To attract more viewers and break new ground, Nabwana wanted a female lead for Who Killed Captain Alex?

  • Wakaliwood actor Ronald Kazibwe, alias Sergi, chooses the guns that he will use in the next scene in a film in which he plays a villain.

Dozens of people work on Nabwana’s films, taking on all roles both in front and behind the camera: acting, doing stunts, designing props and costumes, technician duties and stage management. From the machinery to accessories and costumes, everything is homemade. Many of the actors live in the rehearsal rooms where costumes are kept.

  • Actor Ronald Kazibwe, aka Sergi, drinks tea while Ronald Burya hesitates to wear a dirty T-shirt and Suudi Ryagoba irons some trousers during a compulsory rehearsal day.
  • Charles Bukenya is a martial arts teacher, actor and stuntman, while Brenda Nantume, a hairdresser, holds her daughter after travelling 20 miles to be part of the shoot.

With little hope of pay for the moment, Wakaliwood members have side jobs. In a country where film piracy is common, Wakaliwood movies are mainly sold door-to-door and as quickly as possible, before pirated copies make it on to the market.

  • Left: a group of hoodlums point their guns to the hero, off-camera. Right: the the ingenious props man Daouda Bisaso fixes on to a stuntman’s chest a plastic strip on which is glued, with mastic, the handle of a knife.

That a film studio is able to flourish in a place where cinema has little history may surprise some. Yet, Wakaliwood has emerged despite what from the outside may appear to insurmountable obstacles.

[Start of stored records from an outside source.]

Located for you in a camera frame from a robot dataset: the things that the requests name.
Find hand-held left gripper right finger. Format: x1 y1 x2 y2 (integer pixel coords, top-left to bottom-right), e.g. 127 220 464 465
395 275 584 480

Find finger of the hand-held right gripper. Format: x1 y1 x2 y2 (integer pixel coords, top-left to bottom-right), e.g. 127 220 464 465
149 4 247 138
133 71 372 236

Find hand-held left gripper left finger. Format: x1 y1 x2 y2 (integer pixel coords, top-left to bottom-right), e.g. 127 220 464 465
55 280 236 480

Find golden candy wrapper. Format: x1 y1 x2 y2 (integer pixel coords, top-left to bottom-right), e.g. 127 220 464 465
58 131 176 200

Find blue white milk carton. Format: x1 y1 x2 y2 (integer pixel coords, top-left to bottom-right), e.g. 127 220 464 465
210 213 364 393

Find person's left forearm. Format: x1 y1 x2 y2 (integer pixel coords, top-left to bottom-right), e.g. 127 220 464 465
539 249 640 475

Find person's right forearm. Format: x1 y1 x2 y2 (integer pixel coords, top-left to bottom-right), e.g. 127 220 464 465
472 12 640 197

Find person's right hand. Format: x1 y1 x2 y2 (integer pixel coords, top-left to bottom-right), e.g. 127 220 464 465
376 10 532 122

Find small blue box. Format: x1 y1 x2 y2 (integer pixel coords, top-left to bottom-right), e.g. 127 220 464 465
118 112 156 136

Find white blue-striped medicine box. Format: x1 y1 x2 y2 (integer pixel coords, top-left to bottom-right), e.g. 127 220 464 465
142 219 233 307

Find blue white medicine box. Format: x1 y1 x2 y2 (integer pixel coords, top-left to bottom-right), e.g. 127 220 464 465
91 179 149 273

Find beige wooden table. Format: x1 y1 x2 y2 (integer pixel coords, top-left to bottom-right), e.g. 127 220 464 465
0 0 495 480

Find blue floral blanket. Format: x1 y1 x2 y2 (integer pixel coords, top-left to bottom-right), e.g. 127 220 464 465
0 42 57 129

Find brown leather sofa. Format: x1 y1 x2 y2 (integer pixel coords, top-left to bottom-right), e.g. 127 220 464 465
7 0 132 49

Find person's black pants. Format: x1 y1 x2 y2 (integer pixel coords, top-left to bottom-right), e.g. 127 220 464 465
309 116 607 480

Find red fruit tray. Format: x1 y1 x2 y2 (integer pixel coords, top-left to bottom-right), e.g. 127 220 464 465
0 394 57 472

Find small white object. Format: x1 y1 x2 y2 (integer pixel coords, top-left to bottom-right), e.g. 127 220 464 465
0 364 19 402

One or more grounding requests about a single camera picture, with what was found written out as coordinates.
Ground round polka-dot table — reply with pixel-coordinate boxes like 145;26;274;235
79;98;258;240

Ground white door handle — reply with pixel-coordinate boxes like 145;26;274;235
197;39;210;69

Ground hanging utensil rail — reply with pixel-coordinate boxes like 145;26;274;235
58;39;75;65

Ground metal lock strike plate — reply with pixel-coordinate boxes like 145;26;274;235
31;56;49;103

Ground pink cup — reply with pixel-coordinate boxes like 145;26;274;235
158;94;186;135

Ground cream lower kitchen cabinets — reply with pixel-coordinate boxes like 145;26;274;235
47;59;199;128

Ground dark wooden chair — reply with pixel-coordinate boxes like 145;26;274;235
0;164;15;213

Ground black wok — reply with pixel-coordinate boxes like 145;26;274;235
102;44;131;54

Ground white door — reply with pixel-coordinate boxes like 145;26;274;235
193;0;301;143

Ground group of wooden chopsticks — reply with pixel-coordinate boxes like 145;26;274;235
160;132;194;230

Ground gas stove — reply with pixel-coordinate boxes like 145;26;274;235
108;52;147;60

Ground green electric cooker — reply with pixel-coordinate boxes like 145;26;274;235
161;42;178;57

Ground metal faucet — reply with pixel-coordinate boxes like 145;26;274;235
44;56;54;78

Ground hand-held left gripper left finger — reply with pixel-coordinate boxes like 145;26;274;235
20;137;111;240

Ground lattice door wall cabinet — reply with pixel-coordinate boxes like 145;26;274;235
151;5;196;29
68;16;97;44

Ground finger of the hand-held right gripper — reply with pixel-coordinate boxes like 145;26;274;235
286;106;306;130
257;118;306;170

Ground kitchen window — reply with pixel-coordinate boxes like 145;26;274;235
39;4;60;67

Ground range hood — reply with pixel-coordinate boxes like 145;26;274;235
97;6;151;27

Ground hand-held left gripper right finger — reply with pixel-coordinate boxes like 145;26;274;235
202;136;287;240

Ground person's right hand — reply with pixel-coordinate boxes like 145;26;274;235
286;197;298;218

  • In Wakaliga in front of the Nabwana family compound, a video for a song by dancehall and reggae artist Racheal M Natembo is being shot.

Wakaliwood is also lending credence to a Ugandan pop culture that some observers have linked to Quentin Tarantino for convenience. But it can only be understood by going beyond the violence that flows through the stories, the litres of food colouring that stains the fallen, and the archaic and mischievous special effects.

  • An al-Shabaab villan dies in a whirlwind of blood in Once a Soldier as Nabwana films the scene.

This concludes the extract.